Exercise instructions:
Return, exactly as written, every line from the first line of the data below through the line that contains "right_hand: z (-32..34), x".
◇ ◇ ◇ ◇
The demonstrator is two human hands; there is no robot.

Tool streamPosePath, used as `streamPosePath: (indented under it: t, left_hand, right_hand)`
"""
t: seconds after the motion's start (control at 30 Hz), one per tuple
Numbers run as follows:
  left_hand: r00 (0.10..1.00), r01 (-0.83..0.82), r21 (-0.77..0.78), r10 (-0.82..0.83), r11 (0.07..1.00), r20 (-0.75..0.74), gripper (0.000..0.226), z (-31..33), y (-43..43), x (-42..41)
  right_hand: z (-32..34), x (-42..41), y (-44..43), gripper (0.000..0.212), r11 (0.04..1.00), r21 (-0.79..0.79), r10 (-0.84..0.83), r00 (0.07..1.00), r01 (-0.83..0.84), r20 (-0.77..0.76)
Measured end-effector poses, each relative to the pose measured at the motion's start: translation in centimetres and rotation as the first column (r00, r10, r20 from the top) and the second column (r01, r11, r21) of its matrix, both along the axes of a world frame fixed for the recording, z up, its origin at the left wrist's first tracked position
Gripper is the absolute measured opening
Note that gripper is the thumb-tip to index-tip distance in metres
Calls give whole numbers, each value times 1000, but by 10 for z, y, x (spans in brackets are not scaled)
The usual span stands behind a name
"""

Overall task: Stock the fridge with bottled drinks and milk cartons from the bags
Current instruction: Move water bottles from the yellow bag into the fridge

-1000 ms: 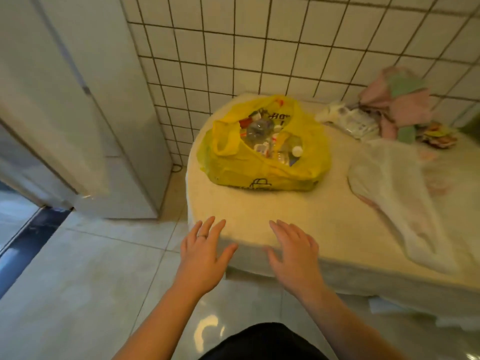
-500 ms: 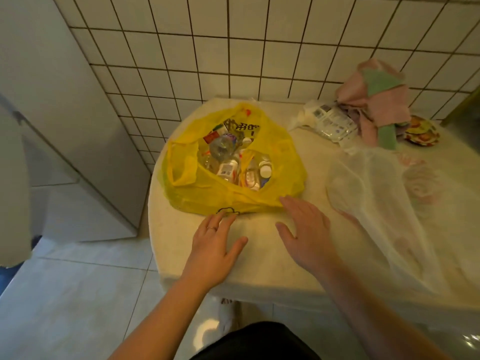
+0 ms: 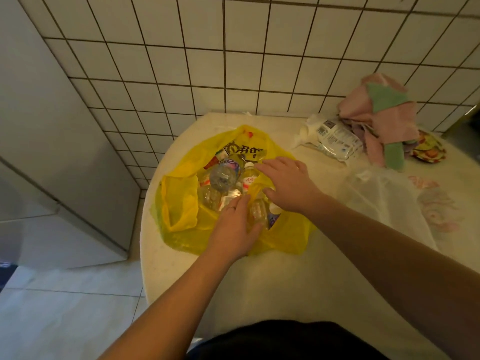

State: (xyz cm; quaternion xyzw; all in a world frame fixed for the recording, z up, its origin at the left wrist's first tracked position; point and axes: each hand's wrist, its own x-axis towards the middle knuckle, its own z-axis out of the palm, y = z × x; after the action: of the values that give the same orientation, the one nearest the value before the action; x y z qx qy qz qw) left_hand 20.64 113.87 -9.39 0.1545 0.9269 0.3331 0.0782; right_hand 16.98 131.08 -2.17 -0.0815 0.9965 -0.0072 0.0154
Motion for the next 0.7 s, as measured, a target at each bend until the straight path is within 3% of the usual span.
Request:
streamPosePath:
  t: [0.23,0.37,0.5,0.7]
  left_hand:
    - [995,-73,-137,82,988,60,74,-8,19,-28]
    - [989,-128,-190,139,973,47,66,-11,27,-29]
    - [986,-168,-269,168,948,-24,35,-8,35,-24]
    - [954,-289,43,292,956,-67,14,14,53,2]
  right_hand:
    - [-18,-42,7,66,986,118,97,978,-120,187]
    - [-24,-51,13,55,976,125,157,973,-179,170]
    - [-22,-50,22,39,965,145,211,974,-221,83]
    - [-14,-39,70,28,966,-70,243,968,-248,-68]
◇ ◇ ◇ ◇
Task result:
The demonstrator is two human hands; there is no robot.

Tool streamPosePath, used as `streamPosePath: (indented under it: t, left_hand, right_hand)`
"""
t: seconds after the motion's start (control at 30 Hz), one per tuple
Numbers run as follows:
  left_hand: r00 (0.10..1.00), r01 (-0.83..0.82), r21 (-0.77..0.78), r10 (-0.82..0.83), r11 (0.07..1.00), r20 (-0.75..0.74), gripper (0.000..0.226), z (-31..33), y (-43..43), x (-42..41)
  right_hand: z (-32..34), x (-42..41), y (-44..43), gripper (0.000..0.212), r11 (0.04..1.00), r21 (-0.79..0.79), r10 (-0.84..0.83), r00 (0.07..1.00), r01 (-0.83..0.84), r20 (-0.77..0.76)

This exercise requires nothing more.